Anche qua Aida è una donna di servizio con un caschetto di capelli neri, che si scoprirà essere una parrucca, la stessa di tutte le schiave rasate per donare i capelli sbiondati della collezione di biondissime parrucche di Amneris, vestita come una diva del cinema degli anni ’40 (i costumi sono di Siegfried Zoller). Su quelle povere donne (qualcuna comprensibilmente manifesta segni di squilibrio) la figlia del re sfoga tutta la sua crudeltà, come anche la bizzarra comunità di vecchi militari decrepiti, che si diverte a martoriare i prigionieri di un qualche imprecisato conflitto.
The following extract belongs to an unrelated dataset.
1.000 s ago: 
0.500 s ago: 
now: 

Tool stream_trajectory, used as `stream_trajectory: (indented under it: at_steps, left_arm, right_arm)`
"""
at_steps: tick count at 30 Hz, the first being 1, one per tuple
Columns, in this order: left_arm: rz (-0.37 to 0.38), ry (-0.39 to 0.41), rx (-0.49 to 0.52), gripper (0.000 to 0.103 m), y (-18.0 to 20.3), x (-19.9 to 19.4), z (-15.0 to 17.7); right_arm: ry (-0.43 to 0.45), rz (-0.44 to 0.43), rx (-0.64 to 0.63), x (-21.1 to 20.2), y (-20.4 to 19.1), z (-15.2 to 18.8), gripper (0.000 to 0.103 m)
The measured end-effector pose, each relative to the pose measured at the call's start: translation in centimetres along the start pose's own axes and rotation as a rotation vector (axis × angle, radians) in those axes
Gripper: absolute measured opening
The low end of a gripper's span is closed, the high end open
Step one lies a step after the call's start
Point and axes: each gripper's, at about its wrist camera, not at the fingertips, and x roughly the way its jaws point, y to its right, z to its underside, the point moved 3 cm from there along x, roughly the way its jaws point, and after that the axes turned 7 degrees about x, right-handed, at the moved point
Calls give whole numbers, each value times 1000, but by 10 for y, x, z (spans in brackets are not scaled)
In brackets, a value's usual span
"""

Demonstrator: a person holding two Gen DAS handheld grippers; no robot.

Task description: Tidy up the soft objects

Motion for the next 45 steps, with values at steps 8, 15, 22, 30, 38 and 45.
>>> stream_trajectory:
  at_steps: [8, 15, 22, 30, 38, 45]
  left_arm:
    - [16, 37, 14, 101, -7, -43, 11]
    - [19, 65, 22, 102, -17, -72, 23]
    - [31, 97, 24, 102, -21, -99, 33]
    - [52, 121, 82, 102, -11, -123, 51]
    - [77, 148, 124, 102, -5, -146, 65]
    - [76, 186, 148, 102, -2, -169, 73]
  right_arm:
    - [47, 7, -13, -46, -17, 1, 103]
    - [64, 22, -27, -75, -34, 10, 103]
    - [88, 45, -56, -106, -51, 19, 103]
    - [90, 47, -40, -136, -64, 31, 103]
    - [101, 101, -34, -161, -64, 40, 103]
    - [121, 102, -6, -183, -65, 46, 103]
Preceduta da suoni di bombardamenti aerei nella sala completamente immersa del buio, nella scena del trionfo si assiste all’orgia del potere: un gruppo di poveri disperati viene fatto spogliare e gettato nella piscina per il ludibrio dei potenti, mentre un re, altrettanto decrepito, assiste immobile dall’alto. Un rilievo del tutto speciale è assegnato a Ramfis, drogatissimo e con frequenti crisi allucinatorie, che di quella comunità è il gran cerimoniere, probabilmente attratto da Amneris, che però vive solo per Radames, qui anche ridotto a inserviente promosso a generale per il capriccio dei potenti. E via così fino all’epilogo, con Radames sanguinante incatenato alla parete della camera di tortura in compagnia di Aida sparruccata, e Amneris pietosamente “suicidata” tramite iniezione letale (morfina?) da Ramfis. Dissennatezze giovanili a parte, resta un certo gusto visionario e la mano della regista di razza, destinata un decennio dopo a spettacoli ben più solidi.
Sul piano musicale le cose non vanno molto meglio. La direzione di Erik Nielsen ha qualche bel momento, ma sono solo delle piccole oasi in un sostanziale deserto di idee. Se la Frankfurter Opern- und Museumorchester si salva è solo per la grande professionalità dei suoi musicisti e specialmente delle sue prime parti, che regalano qualche lussuoso assolo. Si salvano meno i solisti in scena assemblati non si capisce davvero come. Una certezza è che di voci verdiane non c’è proprio traccia. La protagonista Ekaterina Sannikova almeno ha l’attenuante di aver sostituito in corsa la titolare Guanqun Yu, vittima alla prima di una frattura causata da scivolamento nella piscina dei potenti in scena (crudeltà involontaria ma autentica): c’è molto impegno ma la voce proprio non vola. Non va molto meglio al Radames di Stefano La Colla, piuttosto impreciso nell’emissione e nell’intonazione, né all’Amneris di Claudia Mahnke, come sempre vocalmente affidabile ma totalmente priva di colori. Non è male invece il Ramfis di Andreas Bauer Kanabas, il solo che sembra a proprio agio in questa infelice produzione, e l’Amonasro di Nicholas Brownlee, buoni mezzi vocali che beneficerebbero di un maggiore controllo. Sufficienti gli altri, ossia il re di Kihwan Sim, il messaggero di Kudaibergen Abildin, e soprattutto la sacerdotessa (invisibile) di Monika Buczkowska.
Pubblico folto ma freddo durante la recita, con qualche isolata protesta a scena aperta. Applausi finali.